Résumé historique du Bès


- Le Bez est un vieux village du Briançonnais (Hautes-Alpes, France), qui est devenu un des pôles de la station de Serre-Chevalier (Alpes du sud). Situé dans un élargissement de la vallée de la Guisane [01], face à l'est, contre la montagne, sur une petite butte entre des couloirs d'avalanches et un torrent quelquefois violent, il domine une petite plaine de terrains agricoles. A l'ouest, côté montagne, il est bordé par une magnifique forêt de mélèzes, de pins cembro et de pins à crochets.

- Le Bès est un ancien village, son église (Saints Fabien et Sébastien ) et les maisons voisines datant du début du XIVº siècle. L'entrée de l'église se fait par un portail ogival, joli, mais sévère, en marbre gris, supporté par deux sculptures représentant des personnages courbés sous le poids. Ses habitants, les "bsouris" ou "bsoulis" prononcent "Le Bès" qui était son vrai nom avant que, par erreur ou par malice, un cartographe de la fin du XIXº siècle supprime l'accent et remplace le s par un z. Ce nom de "bès", dérivé de "besse" qui veut dire torrent ou ruisseau ou canal en patois dérivé du Provencal est un rappel permanent de la menace de leur voisin, le torrent, qui peut-être très violent.

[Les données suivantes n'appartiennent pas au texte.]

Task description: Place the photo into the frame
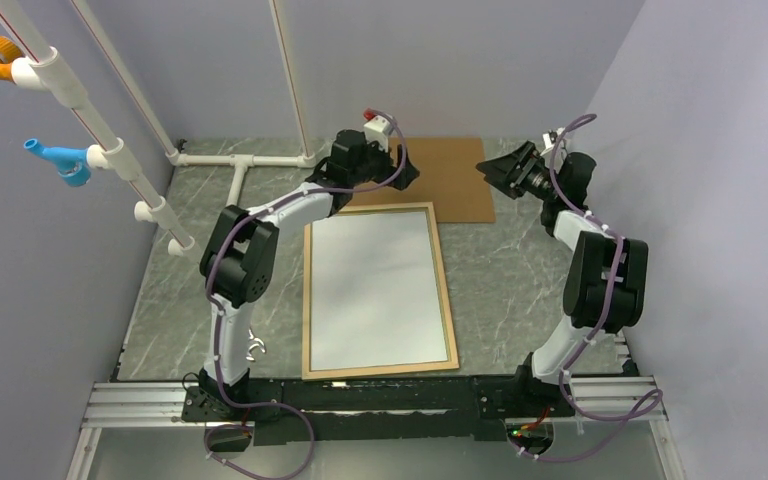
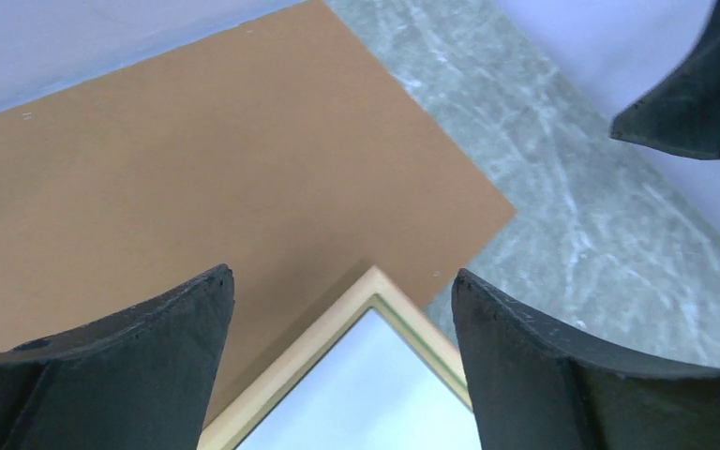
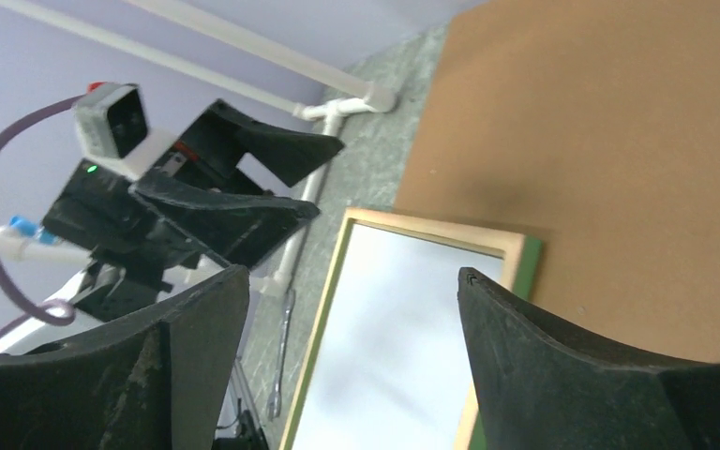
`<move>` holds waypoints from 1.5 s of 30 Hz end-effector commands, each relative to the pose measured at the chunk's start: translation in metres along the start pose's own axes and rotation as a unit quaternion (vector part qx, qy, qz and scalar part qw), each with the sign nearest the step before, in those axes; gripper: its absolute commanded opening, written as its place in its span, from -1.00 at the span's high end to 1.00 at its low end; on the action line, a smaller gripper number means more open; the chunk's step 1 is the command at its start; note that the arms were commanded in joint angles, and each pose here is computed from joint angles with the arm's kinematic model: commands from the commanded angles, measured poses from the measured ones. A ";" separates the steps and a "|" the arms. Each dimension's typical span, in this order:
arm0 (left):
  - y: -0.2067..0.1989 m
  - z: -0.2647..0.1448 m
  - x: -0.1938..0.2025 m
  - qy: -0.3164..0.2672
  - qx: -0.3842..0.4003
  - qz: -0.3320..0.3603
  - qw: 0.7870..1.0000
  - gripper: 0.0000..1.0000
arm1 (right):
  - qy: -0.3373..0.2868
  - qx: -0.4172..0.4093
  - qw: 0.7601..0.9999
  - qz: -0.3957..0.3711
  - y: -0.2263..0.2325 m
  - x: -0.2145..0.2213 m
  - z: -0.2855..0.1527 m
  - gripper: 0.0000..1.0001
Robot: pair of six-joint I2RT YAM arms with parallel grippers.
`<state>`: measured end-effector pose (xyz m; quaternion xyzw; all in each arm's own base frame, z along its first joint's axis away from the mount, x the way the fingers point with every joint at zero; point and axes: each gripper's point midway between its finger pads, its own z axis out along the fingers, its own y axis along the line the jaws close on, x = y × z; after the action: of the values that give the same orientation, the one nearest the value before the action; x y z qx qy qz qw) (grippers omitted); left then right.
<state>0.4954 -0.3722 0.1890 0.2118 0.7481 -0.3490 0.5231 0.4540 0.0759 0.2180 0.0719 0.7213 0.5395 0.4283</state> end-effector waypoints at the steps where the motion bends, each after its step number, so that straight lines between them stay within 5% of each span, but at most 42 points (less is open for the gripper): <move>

- Au XVIIº siècle, Le Bès atteint son maximum de population. Au moment de la Révolution française, il était un des villages importants des escartons briançonnais. Un de ses habitants, d'une vieille famille arrivée au début du XIIº siècle, Hyacinthe Marcellin Borel fut élu en 1792 à la Convention pour représenter le Briançonnais. Il y vota contre la mort du roi Louis XVI, car il était fondamentalement opposé à la peine de mort. " Quel est l'homme qui peut sans frémir condamner son semblable à la mort, qui lui en a donné le droit ?" écrivait-il dans sa jeunesse.

- Puis le Bès déclina. L'incendie du 12 juin 1892 ravagea complètement le village qui ne retrouva pas son activité précédente. De nombreux hommes morts pour la France au cours des diverses guerres et l'exode rural ramena la population à quelques foyers.

- En 1947, alors que la commune voisine de Saint Chaffrey commençait à étendre son domaine skiable datant de 1942, le premier téléski de la commune de La Salle les Alpes fut construit et exploité au Bès. Plus tard, l'alpinisme s'implanta avec une des premières maisons de l'U.N.C.M. (aujourd'hui U.C.P.A.). La Roche du Bez fut équipée pour les écoles d'escalade. Depuis, le Bès a participé pleinement au développement de la station de Serre-Chevalier, son aspect de vieux village ayant été préservé grâce aux municipalités successives du siècle dernier [11]. De nombreuses vieilles maisons ont été rénovées. La proximité du Parc National des Ecrins en fait un point de départ de promenades. Un chemin forestier estival et des remontées mécaniques hivernales permettent d'accéder à son village d'alpage de Fréjus. En partant à pied, plein ouest, il faut deux grosses journées de marche en haute montagne pour trouver une vallée habitée, soit La Bérarde, soit La Chapelle en Valgaudemar.